YOUR ASSIGNMENT: Please copy every line below that contains the string "pixel".

MATERIAL PROVIDED:
_____
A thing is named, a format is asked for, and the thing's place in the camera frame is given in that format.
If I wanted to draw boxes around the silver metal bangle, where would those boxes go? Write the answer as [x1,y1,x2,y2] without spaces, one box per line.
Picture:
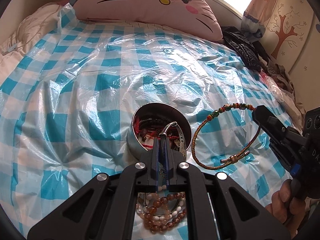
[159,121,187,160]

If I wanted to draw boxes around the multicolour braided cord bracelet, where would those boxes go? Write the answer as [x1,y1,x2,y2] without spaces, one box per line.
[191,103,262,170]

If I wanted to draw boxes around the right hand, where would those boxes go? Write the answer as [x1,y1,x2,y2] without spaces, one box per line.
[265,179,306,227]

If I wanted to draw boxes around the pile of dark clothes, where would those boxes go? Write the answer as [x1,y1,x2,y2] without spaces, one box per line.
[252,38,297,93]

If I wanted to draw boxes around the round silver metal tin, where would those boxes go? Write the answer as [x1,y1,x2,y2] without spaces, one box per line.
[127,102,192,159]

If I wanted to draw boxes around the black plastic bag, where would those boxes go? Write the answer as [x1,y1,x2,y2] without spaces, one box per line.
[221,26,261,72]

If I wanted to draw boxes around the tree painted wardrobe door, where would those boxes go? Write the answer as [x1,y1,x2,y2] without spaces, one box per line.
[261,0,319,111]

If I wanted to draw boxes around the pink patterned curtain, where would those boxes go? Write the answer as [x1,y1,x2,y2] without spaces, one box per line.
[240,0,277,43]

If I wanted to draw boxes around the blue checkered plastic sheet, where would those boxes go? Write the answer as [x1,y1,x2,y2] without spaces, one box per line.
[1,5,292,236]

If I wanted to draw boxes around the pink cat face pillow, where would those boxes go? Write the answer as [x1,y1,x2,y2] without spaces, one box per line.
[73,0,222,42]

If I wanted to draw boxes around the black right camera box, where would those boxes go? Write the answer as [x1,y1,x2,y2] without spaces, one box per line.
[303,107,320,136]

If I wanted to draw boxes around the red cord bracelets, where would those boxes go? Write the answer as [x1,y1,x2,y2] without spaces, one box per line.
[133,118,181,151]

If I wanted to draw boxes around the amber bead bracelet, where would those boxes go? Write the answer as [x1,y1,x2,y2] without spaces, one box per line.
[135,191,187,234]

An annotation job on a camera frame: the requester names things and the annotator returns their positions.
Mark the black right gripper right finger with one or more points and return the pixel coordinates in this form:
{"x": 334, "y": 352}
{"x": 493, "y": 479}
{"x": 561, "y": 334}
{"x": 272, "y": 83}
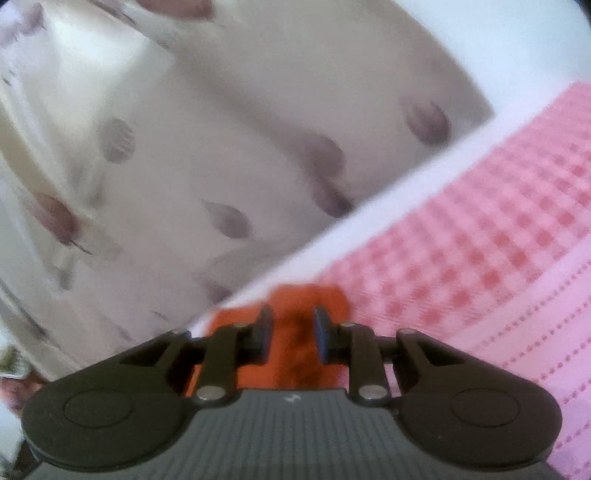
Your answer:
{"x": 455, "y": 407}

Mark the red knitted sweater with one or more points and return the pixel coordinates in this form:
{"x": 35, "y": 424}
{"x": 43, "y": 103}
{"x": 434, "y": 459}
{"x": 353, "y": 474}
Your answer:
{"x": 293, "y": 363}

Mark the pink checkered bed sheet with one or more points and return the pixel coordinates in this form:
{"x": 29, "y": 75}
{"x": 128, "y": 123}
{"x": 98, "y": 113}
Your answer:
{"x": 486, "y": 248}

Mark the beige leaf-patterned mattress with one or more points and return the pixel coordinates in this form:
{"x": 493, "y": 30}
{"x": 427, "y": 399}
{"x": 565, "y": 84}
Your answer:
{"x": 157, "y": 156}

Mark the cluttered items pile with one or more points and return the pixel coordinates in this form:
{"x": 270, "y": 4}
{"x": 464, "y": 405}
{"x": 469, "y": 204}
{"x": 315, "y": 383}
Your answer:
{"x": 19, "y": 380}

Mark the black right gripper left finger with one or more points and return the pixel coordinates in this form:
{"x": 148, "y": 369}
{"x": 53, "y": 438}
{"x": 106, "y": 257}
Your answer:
_____
WRITTEN SOLUTION:
Mark the black right gripper right finger with one or more points and return the pixel coordinates in this form:
Mark the red knitted sweater with one or more points and return the pixel coordinates in this form:
Mark the pink checkered bed sheet with one or more points and return the pixel coordinates in this form:
Mark the beige leaf-patterned mattress with one or more points and return the pixel coordinates in this form:
Mark the cluttered items pile with one or more points and return the pixel coordinates in this form:
Mark the black right gripper left finger with one or more points and return the pixel coordinates in this form:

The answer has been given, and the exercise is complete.